S.J. Green has been through a series of extreme highs and lows over his career. Along with the championships and all-star recognition, he’s been on some bad teams, recovered from what many felt was a career-ending knee injury, and turned pro after being next to invisible in his college days, catching just 62 passes in 46 games.
He has one main question to ask of himself and his teammates.
“Who are you in the face of adversity?” he asked bluntly, before having some follow-up questions. “Do you lay down? Do you crawl into bed and put the covers up over your head? Or do you stand ten toes down, man up, and just go out and give it all you’ve got?”
Nobody has ever questioned the veteran receiver’s ability, or his dedication to his craft, and that’s something that rubs off on his teammates.
“I care a lot about this game, I’m very passionate about this game,” Green admitted to Argonauts.ca. “I have a lot of emotion and feelings towards the lack of success. It hurts. But I also know that this is professional sports and it’s very hard to win. It’s just the matter of being a consummate pro and just coming to work every day and just grinding bro.”
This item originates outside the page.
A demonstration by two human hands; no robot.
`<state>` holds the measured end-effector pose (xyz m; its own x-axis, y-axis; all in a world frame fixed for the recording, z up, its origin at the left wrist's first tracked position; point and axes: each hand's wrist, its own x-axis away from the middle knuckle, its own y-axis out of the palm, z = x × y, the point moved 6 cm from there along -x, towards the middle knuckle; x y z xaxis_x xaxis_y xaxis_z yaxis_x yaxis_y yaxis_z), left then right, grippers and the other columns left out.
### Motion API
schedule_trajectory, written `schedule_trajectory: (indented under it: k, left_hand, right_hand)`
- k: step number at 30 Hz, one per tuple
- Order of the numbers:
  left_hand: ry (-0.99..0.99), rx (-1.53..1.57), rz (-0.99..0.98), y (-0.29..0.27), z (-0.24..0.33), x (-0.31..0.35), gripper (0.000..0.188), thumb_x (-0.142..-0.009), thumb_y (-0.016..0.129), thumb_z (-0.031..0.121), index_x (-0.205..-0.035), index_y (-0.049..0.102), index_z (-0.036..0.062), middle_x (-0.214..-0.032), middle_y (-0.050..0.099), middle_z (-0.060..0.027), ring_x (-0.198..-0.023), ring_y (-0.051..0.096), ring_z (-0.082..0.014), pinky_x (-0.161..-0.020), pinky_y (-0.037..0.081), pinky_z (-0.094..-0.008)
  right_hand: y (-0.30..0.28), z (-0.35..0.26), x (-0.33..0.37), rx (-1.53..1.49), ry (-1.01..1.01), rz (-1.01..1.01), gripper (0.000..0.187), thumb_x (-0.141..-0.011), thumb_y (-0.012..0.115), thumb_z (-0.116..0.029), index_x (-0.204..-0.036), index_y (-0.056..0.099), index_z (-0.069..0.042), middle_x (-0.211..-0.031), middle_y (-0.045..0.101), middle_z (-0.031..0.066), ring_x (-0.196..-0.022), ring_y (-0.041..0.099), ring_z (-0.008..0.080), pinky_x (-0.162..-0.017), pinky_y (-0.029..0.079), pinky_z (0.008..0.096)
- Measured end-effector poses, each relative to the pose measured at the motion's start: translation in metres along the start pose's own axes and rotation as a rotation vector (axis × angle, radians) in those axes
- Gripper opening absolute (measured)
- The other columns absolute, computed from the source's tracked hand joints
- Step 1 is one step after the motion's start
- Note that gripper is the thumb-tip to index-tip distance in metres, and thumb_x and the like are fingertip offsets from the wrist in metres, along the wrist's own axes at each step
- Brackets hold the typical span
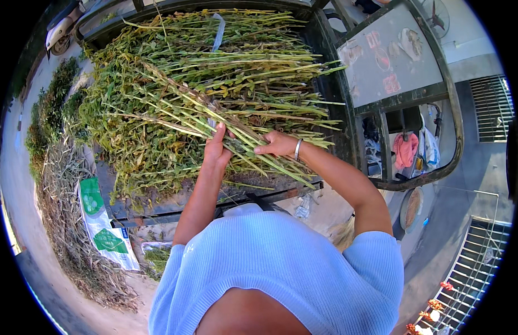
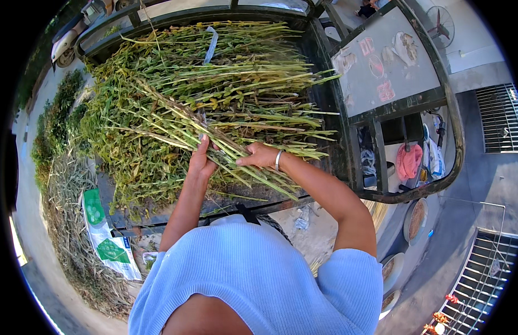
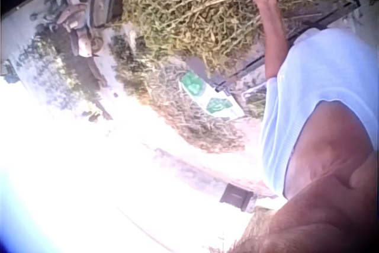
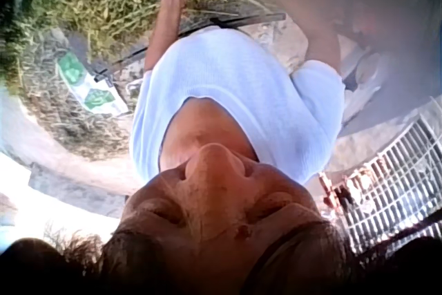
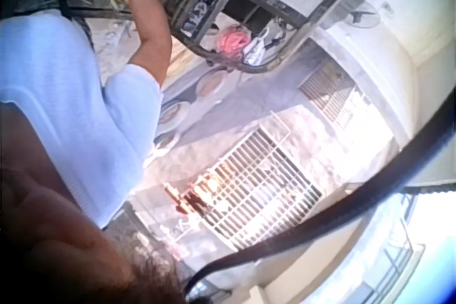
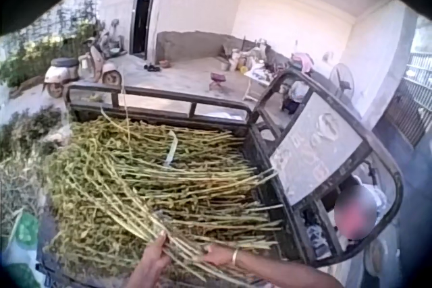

A nerve may have been touched with Green. The passion he has for the game and his team came pouring out.
“As simple as it sounds, just come in and do your job every day. It really is hard, because you have the outside noise, you have the record, you have the lack of stats that I’m used to having at this point in the season, so may thing going on that continue to take you out of the mindset you have to have to be successful, but if I allow that to happen, what does the future hold?”
His best advice for younger teammates who may not have gone through a slump like this is to “stay the course.” That’s advice an older teammate has used this year as well.
Jermaine Gabriel is in his seventh season with the Argos, the longest tenure of anyone on the team. His year started out in the worst possible way, a one-sided loss to the hated Ticats, and an injury that took him out of the lineup for the next six games.
He acknowledges his leadership role on the team and while he admits he’s ready to step in if he feels negativity creeping into the locker room, it hasn’t become a problem at all.
“I don’t feel that,” Gabriel emphasized. “When they do start to slip up we step on that real quick. We just try to get better each and every day, no slippage. This is professional football, win or lose you’ve got to come to work.”
Gabriel quickly pointed to Abdul Kanneh, Alden Darby Jr, and Bear Woods as the defensive players being the most vocal about keeping spirits positive.
Yes, that Bear Woods. The new guy.
“He’s very vocal about things,” explained Gabriel. “Even though he just got here we still respect him, respect his game. He’s been here. We have a standard here and we try to keep everyone to that standard.”
If you attend a practice, or could spend time away from the field with the Argos, you’d have trouble believing that their record is what it is. There’s a confidence that things are going to turn around, that the mistakes they’re making are correctable, and because of the playoff structure of the CFL they are still not out of the race.
Other teams going through similar problems might become negative, would be verbally sniping at one another, or making defeatist comments in the media. None of those things are happening with the Argos, and credit must be given to Chamblin, Green and Gabriel among others for keeping the positive vibe alive.